You can use Outlook as a standalone client for your home and personal use or your office may use it internally as their default email program. That's what we're going to talk about today. If your company uses Microsoft Exchange, you can simply put in your email address and Outlook will do the rest of the configuration for you. We start by going up here to the Ribbon and choosing File and then Add Account. It's important to note that as of Outlook 2013, Exchange 2003 is not supported.
So if you find yourself having trouble with this next step, it maybe worth asking your network administrator what version of Exchange you're trying to connect to. So from this dialog box, we need to put in our Name, Email Address and Password and while we are done, click Next. You'll get a Security Alert talking about security certificates. If it asks you if you want to proceed, click Yes. From here, it's going to make sure it can access your server, it's going to make sure your Password was correct, and then it's going to make sure you can log on to the mail server.

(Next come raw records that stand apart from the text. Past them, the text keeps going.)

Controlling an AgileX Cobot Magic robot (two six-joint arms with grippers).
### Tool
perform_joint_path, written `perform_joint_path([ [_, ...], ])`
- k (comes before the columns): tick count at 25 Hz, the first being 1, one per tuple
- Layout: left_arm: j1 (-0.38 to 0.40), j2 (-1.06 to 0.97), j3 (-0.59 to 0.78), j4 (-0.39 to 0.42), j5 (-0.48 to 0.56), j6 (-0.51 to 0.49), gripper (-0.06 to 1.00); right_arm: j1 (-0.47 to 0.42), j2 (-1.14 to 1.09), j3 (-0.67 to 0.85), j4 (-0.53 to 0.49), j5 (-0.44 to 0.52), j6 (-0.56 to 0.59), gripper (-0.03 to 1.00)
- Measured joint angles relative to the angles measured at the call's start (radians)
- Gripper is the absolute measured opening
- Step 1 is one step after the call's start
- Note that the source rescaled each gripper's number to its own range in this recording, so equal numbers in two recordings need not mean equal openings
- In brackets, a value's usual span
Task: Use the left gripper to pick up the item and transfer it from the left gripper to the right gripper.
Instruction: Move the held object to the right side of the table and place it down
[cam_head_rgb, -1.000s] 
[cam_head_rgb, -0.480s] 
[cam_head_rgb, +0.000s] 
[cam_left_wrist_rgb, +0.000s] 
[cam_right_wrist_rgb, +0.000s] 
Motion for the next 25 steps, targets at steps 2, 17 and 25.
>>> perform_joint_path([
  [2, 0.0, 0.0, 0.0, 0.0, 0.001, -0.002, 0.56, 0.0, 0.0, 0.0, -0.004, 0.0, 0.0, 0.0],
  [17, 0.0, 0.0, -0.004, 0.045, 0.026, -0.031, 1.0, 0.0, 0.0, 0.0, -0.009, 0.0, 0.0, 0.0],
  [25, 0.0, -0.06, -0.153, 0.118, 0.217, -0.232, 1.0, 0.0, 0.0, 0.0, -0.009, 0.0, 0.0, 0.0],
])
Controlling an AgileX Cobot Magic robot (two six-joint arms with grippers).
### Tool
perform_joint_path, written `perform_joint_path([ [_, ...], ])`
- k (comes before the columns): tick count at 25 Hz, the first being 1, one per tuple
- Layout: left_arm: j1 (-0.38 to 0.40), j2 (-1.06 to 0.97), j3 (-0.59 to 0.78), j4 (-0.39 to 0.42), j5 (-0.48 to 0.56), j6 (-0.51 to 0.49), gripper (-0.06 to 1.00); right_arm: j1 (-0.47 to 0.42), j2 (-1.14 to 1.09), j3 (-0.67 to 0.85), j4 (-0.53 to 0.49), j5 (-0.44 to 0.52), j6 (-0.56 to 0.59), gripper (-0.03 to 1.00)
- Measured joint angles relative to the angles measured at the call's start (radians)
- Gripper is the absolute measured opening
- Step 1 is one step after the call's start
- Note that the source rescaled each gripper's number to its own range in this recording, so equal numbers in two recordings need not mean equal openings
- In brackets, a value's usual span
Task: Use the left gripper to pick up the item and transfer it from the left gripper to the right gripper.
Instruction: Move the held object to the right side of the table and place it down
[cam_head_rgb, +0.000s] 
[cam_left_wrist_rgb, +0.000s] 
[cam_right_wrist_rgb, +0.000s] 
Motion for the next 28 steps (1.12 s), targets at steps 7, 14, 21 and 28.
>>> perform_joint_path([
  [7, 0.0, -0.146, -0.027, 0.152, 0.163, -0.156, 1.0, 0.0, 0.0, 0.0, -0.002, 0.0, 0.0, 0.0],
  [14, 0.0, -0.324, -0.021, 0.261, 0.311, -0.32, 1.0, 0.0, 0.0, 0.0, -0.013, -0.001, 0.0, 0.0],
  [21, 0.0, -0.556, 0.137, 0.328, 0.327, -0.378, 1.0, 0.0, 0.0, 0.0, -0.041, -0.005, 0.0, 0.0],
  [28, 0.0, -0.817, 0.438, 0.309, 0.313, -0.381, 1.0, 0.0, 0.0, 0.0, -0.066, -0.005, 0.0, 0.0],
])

Once those three things are done, you are all set, you can click Finish, Restart Outlook and the next time you launch it, it will look a lot different. I'm going to close out of Outlook now and come back in, it may take a few minutes to get into Outlook, but that's OK, because this is the first time that this particular version of Outlook has ever been accessed by your Exchange Server. Now we are all in, and as you can see it looks a lot different than it was just a few minutes ago. Now that I'm in my Exchange Server, I can see that it's up here, I have my own Inbox.
Down here at the bottom, this is the Outlook data file I was using in Outlook before I connected my Exchange Server up to it. So it's important to make sure that I'm using the right Inbox. So that's how easy it is to connect your company's Exchange Mail Account to Microsoft Outlook.